His resignation came on foot of a series of controversies, including a major data leak and the unlawful disciplining of two junior officers.

Chief Byrne’s position became untenable after facing an emergency meeting of the Policing Board. The head of the police in Northern Ireland returned early from a holiday to face the meeting which lasted over six hours, and was described as “unprecedented”.

The final straw to the chief constable’s position came after a High Court ruling that a decision to take action against two junior officers two years ago was unlawful.

In a statement read on behalf of Byrne, he said "the last few days have been very difficult" and it's time for a new leader

Pressure has been mounting on Byrne after recent controversies including disciplinary action against two junior officers quashed by a judge last week, and data breaches which have ben described as ‘catastrophic’.

The actions taken against two junior officers after making an arrest at a Troubles commemoration event in Belfast in 2021 focused on an incident happened on the Ormeau Road in the south of the city in February 2021 during a service marking the anniversary of the February of the Sean Graham bookies attack in which five men were murdered.

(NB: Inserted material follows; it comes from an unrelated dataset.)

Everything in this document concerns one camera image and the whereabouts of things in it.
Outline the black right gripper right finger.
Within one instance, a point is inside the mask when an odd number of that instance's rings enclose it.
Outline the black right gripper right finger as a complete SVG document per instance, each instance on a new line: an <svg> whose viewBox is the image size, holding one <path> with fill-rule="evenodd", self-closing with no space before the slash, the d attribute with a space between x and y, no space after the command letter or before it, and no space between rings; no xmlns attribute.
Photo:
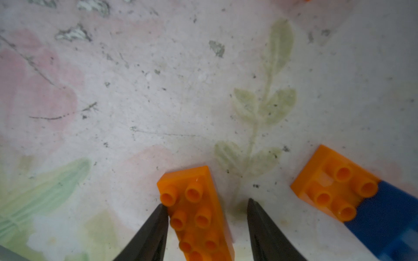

The arrest of a man — a survivor of a loyalist assassination attempt — by the two PSNI officers happened amid chaotic scenes. First Minister Designate Michele O’Neill branded the policing of the event “disgraceful”.

Byrne apologised for the incident and confirmed disciplinary steps taken against the two recently recruited officers.

Last week the judge, Mr Justice Scoffield ruled that they had been disciplined to allay a threat that Sinn Féin could withdraw its support for policing, but Sinn Féin insisted that there was no such threat.

Unionist politicians sided with the judge and believe that Byrne was trying to placate ‘nationalist sentiment’.

Democratic Unionist Party (DUP) leader Sir Jeffrey Donaldson has welcomed the resignation of Simon Byrne. Speaking in the House of Commons, he said it was the “right thing to do” under the circumstances..

Earlier last month PSNI officers were “stunned”, according to one officer, after revelations of a “monumental” data breach saw details of around 10,000 police officers and staff published online.

Dissident republicans claim to have the details, which has obvious, and very frightening implications for all ranks in the PSNI.

Many Catholic, members of the force said they had always kept their connection with the PSNI secret from their community, and in some cases even from their families due to the fear of the information falling into the wrong hands.

Staff were not informed about this breach in security until almost a month later.

Whether Chief Constable Byrne will ride out this latest storm remains to be seen. The Englishman, from Epsom in Surrey, was on a salary of £207,000 plus, one of the highest paid civil servants in Britain or Ireland, earning more than the prime minister or the taoiseach. He had been in the job in Northern Ireland since 2019.